Mahadai Das, Heidegger, AFC young Turks and the mensbermensch – Kaieteur News

Mahadai Das, Heidegger, young AFC Turks and the Übermensch


Kaieteur News – The richest and most absorbing philosophy book – “Being and Time” – written in 1928 was made by a German philosopher Martin Heidegger, who had a relationship with the Nazi government even if it was remote as some of ‘ to admirers assert. to this day.
It remains amazing when you think about how great this book is so the author is great as well that he could have been associated with Nazi officials. We will never know why people do the things they do. Heidegger was not a young person like Mahadai Das when at 22 he began to flirt with the Burnham dictatorship.

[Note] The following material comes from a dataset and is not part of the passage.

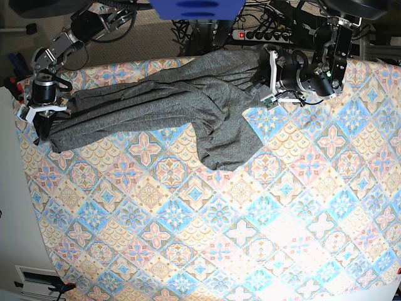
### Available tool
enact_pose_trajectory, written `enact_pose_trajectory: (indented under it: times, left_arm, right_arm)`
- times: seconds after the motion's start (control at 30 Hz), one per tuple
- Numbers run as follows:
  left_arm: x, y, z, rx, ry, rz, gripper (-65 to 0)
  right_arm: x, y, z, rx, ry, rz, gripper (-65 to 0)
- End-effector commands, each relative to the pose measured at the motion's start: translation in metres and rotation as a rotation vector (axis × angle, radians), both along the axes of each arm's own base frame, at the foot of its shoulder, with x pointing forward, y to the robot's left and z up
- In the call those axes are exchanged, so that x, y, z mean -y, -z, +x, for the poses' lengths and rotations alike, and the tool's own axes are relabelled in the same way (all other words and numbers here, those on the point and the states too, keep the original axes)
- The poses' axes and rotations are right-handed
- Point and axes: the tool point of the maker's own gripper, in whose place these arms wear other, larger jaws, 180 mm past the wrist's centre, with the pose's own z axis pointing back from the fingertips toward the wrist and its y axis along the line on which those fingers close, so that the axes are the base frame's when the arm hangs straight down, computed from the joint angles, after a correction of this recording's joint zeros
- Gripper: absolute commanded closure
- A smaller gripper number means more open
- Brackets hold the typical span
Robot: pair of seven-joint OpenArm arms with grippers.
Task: Layout the t-shirt on the table in an organized manner, then fold the t-shirt properly
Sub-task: 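Lift and pull the shirt ends apart with both grippers to stretch it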
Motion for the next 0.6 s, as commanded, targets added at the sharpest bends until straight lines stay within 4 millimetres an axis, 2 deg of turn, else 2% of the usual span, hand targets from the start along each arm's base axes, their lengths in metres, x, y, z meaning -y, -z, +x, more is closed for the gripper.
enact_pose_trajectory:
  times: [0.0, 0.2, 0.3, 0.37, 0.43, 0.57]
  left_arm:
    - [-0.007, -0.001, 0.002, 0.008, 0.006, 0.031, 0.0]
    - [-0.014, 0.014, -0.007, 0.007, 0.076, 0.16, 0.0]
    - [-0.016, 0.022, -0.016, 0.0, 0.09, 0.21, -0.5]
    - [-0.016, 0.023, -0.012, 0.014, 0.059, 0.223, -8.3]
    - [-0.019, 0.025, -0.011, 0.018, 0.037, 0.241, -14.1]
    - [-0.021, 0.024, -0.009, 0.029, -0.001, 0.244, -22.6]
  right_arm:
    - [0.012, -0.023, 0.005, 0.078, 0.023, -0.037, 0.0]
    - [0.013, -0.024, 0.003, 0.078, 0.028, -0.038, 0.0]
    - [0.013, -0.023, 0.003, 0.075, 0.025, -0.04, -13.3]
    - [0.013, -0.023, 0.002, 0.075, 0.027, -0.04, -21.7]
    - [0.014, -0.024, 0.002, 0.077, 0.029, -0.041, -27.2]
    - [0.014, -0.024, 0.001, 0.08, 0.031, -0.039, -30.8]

Heidegger was 40 when he wrote the most profound philosophical essay in intellectual history so he should have known better. But was there something he saw in the rise of the Nazis to power he always thought? Heidegger was a huge admirer of Nietzsche. Nietzsche believed that human society was deeply flawed but still being rescued by a special person who called the Übermensch in his philosophical work, “Thus Spoke Zarathustra.”
In his undeveloped political life, he believed that Nazi Germany may have entered a new world. I was at AS and had refused to do National Service (NS) when Mahadai Das became the face of NS advertising. I was around in those days so I knew how Guyanese people felt about compulsory NS.

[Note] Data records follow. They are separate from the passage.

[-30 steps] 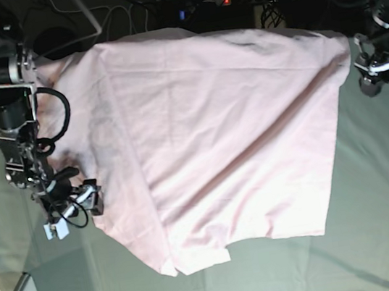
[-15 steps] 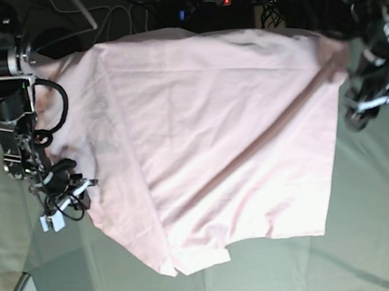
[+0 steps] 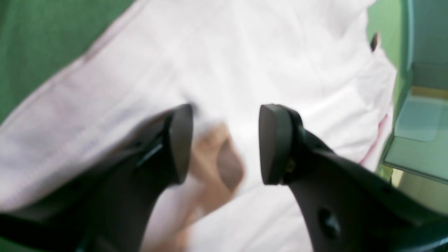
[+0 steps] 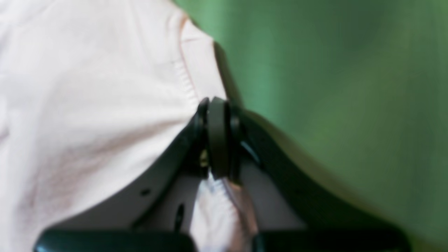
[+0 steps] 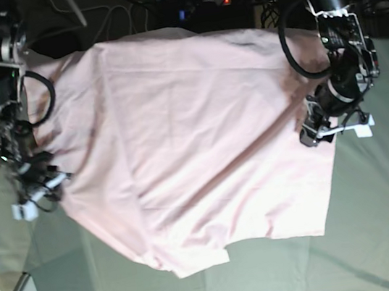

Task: Layout the t-shirt on the table in an organized manner, then fold the t-shirt properly
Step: 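Grasp the shirt edges with both grippers and pull them outward to smooth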

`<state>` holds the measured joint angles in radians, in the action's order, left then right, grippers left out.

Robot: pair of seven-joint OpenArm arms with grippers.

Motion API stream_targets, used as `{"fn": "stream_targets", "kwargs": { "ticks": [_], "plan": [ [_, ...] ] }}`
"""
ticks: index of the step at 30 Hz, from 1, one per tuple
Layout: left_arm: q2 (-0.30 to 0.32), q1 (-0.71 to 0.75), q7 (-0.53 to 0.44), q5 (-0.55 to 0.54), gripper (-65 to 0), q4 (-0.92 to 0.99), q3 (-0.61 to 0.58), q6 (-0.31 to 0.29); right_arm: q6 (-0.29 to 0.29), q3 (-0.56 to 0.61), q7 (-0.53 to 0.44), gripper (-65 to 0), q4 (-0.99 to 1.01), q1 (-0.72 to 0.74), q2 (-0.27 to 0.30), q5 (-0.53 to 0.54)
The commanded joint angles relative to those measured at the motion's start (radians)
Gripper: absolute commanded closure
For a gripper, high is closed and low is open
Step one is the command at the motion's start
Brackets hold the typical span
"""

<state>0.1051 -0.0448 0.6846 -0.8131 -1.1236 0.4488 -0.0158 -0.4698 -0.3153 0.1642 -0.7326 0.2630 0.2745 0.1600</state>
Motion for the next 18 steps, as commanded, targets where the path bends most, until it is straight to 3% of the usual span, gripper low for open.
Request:
{"fn": "stream_targets", "kwargs": {
  "ticks": [1,7,11,18],
  "plan": [
    [0.005,-0.007,-0.01,0.048,-30.3,0.0,-0.002,0.014,0.007,-0.026,-0.025,0.0,-0.049,0.011,0.018,0.01],
    [-0.034,0.006,-0.104,0.206,-30.3,0.009,-0.005,0.006,0.015,-0.158,-0.025,0.0,-0.158,-0.038,0.016,0.01],
    [-0.035,0.021,-0.11,0.231,-30.3,0.009,-0.023,0.004,0.119,-0.267,-0.025,0.0,-0.158,-0.031,0.019,0.01],
    [-0.035,0.02,-0.108,0.231,-30.3,0.001,-0.026,0.004,0.13,-0.21,-0.025,0.0,-0.157,0.042,0.058,0.008]
  ]
}}
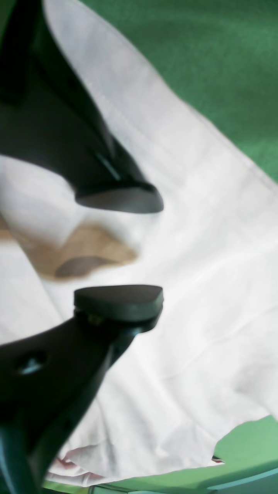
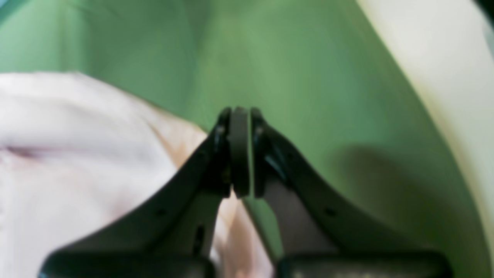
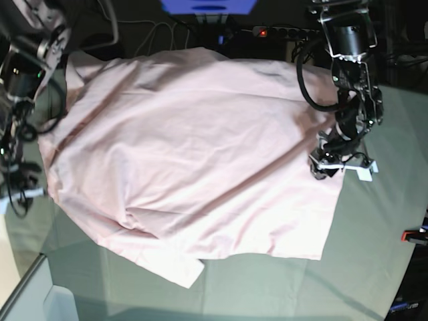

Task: Layout the t-shirt on the table in an organized manner, then fold the t-shirt properly
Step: 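Grasp the shirt edges with both grippers and pull them outward to smooth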

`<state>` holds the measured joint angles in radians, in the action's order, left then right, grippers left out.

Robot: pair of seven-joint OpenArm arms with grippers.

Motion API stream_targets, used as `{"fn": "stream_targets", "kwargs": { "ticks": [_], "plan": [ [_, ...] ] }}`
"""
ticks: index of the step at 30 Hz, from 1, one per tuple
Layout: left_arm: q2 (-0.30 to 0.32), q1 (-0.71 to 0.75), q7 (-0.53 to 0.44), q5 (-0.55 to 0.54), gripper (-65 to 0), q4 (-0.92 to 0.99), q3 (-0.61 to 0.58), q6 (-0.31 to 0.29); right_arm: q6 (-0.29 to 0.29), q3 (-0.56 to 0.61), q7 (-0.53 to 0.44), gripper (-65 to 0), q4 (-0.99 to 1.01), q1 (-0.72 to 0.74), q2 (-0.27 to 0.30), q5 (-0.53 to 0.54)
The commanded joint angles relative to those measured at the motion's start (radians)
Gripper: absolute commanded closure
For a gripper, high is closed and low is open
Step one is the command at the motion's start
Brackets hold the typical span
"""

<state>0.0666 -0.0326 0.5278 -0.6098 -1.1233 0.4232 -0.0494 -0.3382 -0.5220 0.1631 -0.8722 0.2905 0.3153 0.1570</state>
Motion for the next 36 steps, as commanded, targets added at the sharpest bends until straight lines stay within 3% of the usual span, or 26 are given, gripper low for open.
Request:
{"fn": "stream_targets", "kwargs": {
  "ticks": [1,5,7,9,11,14,16,24,27,33,36],
  "plan": [
    [0.003,0.007,0.05,0.028,-30.3,-0.002,-0.001,0.038,0.006,0.0,-0.024,0.0,-0.017,0.025,0.017,0.011],
    [0.005,0.02,0.051,0.026,-30.3,-0.002,0.007,0.038,0.143,-0.028,-0.023,0.0,-0.017,0.019,0.017,0.011],
    [0.006,0.035,0.047,0.026,-30.3,-0.002,0.007,0.038,0.123,-0.017,-0.027,0.0,-0.017,-0.003,0.017,0.013],
    [0.005,0.036,0.047,0.026,-30.3,-0.002,0.007,0.038,0.055,0.018,-0.026,-3.9,-0.017,0.005,0.017,0.013],
    [0.006,0.038,0.047,0.026,-30.3,-0.002,0.007,0.038,0.012,0.095,-0.024,-12.2,-0.017,0.028,0.017,0.011],
    [0.009,0.058,0.048,0.026,-30.3,-0.019,0.007,0.038,0.011,0.208,-0.026,-26.1,-0.017,0.059,0.028,0.011],
    [0.011,0.067,0.051,0.026,-30.3,-0.039,0.007,0.038,0.011,0.25,-0.026,-32.1,-0.011,0.083,0.032,0.011],
    [0.012,0.104,0.047,0.026,-30.3,-0.087,0.009,0.038,0.008,0.259,-0.066,-32.3,0.327,0.218,0.034,0.011],
    [0.012,0.104,0.047,0.026,-30.3,-0.085,0.009,0.038,0.006,0.268,-0.115,-32.5,0.357,0.218,0.031,0.011],
    [0.012,0.102,0.047,0.026,-30.3,-0.085,0.009,0.038,0.006,0.412,-0.113,-32.1,0.361,0.214,0.034,0.011],
    [0.012,0.102,0.047,0.026,-30.3,-0.085,0.009,0.038,0.006,0.426,-0.118,-31.9,0.39,0.198,0.032,0.011]
  ]
}}
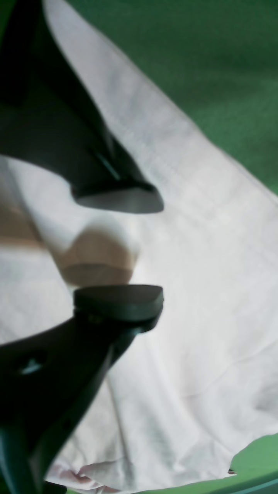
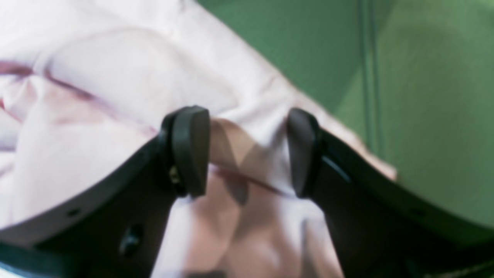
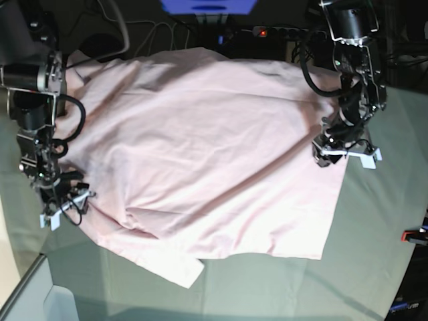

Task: Layout the t-shirt on the table in an organized manner, then fold the t-shirt properly
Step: 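Grasp the shirt edges with both grippers and pull them outward to smooth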

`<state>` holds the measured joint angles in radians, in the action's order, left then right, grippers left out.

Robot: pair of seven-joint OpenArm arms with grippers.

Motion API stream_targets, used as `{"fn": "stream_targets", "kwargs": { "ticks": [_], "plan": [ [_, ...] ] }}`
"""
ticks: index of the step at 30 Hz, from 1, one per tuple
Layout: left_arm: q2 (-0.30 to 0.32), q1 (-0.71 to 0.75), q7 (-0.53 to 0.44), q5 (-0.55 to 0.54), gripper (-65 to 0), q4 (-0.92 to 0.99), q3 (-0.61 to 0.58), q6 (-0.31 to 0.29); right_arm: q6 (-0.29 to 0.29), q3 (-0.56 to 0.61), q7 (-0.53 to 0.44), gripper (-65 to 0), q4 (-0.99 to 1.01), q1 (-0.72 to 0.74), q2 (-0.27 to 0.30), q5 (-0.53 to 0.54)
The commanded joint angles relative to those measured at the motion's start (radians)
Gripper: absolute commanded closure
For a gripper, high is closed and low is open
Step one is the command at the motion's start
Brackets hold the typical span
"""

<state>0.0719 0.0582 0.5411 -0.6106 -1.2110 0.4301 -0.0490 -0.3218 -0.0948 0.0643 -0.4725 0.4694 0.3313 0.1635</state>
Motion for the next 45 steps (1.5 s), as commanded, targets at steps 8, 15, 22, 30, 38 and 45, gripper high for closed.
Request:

It is misleading to say that Indians were the only community that hated NS. He made society at large, especially the middle class people who at the time felt Burnham had become a dictator and should be removed. There is no room in this column to expand on NS. I have made thousands and thousands of columns over a 32 year period and offered my analysis of it which I will probably do again. This column is about the naivety of young minds in politics. Sadly, the young, unchanged souls survived in the AFC leaving in droplets; Mahadai Das did not.

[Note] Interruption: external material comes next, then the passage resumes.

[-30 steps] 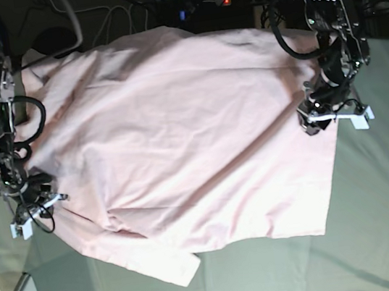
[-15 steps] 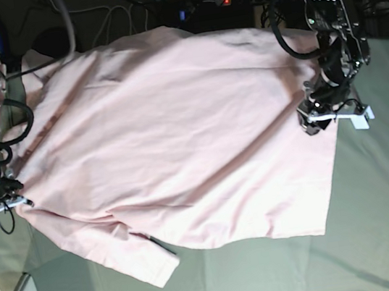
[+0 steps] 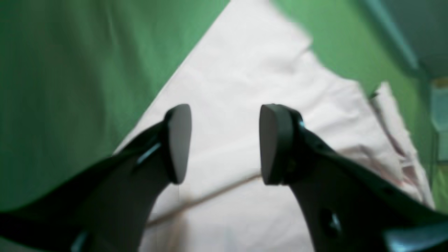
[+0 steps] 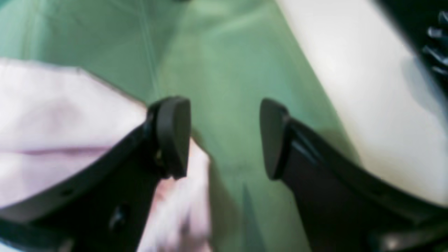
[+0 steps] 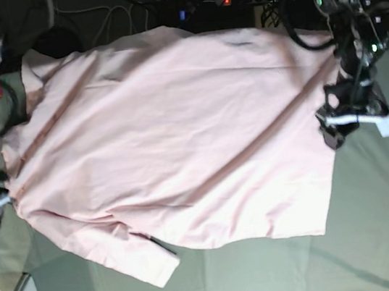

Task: Layout the t-shirt on the table in an organized manner, then fold the t-shirt properly
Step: 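Grasp the shirt edges with both grippers and pull them outward to smooth, then grasp the shirt's side edge with both grippers at its two ends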

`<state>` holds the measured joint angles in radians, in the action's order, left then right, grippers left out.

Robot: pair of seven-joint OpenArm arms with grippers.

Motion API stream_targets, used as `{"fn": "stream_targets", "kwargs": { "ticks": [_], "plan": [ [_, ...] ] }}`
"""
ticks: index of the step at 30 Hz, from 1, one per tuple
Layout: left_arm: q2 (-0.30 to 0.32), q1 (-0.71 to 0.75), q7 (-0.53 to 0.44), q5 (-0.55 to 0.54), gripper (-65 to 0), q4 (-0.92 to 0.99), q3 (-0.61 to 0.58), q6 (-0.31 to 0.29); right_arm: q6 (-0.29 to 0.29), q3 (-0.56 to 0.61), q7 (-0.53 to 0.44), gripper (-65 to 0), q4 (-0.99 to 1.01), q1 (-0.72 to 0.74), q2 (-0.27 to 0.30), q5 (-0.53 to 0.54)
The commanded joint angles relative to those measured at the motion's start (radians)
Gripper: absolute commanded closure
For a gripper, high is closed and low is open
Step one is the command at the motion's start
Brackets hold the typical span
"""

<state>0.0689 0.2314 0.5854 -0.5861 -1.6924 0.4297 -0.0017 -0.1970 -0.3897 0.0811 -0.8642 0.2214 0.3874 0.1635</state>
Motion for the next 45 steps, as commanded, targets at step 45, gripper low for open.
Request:
{"fn": "stream_targets", "kwargs": {
  "ticks": [45],
  "plan": [
    [0.095,0.288,-0.002,0.051,-41.4,0.223,0.119,-0.011,-0.501,-0.372,0.125,-32.9,-0.691,-0.661,-0.394,0.012]
  ]
}}
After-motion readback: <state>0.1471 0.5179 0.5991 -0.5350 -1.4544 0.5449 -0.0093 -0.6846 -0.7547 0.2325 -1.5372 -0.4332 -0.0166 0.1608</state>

I had no admiration for Das at the time when she was the face of NS. The weakness of humans is that we tend to think that all minds are alike and every human being must understand how we understand things in general. I was annoyed at what Das was doing but I was a political animal, not even Das, even though we were about the same age.
I looked at NS and Burnham through political lenses. Das was not interested in politics. Indian literature, poetry and culture were her world. He became the protégé of a famous Guyanese woman, Rajkumari Singh, one of deep devotees of Indian culture. It can be said then that she saw Burnham through the eyes of her hero – Singh.
Isn’t that the way young people function in politics over centuries? People want to belong and they see leaders as the path through which they can become something and can belong. I have seen this on display live when I was a 16 year old beating around the PPP. I have seen this in all the young men who hung around the WPA and admired Walter Rodney and Rupert Roopnaraine. I have seen this in bright ways with the young Turks in the AFC who saw Khemraj Ramjattan and Raphael Trotman together as the Ubermensch.
As soon as the AFC came to power, immediate degeneracy reared its fetal head. I had endless conversations, night and day with five of these young Turks. My students were four at AS and at the time I taught them, I doubt they would have seen themselves in the party leadership structure in government – Marlon Williams, Joel Edmond, Trevor Williams and Leonard Craig. The other was someone I knew moons before the AFC was born – Michael Carrington.
All five were decent young men who think they could play a role in shaping a better Guyana. Their party was in power. They had now come of age. They had something to belong to. But the peak of the AFC’s pyramid was far more rotten than its counterpart in the PPP and PNC. Endless conversations brought them with recognition but they stuck to their party the way Das adhered to Burnham.
Das discovered that Burnham was not the Übermensch but the Anti-Christ. In the end, he was indirectly responsible for her untimely death. The five young Turks in the AFC discovered that Trotman and Ramjattan were not the Übermensch but the birth of nothing. They were lucky than Das. They are still alive.

(The views expressed in this article are those of the author and do not necessarily reflect the views of this newspaper.)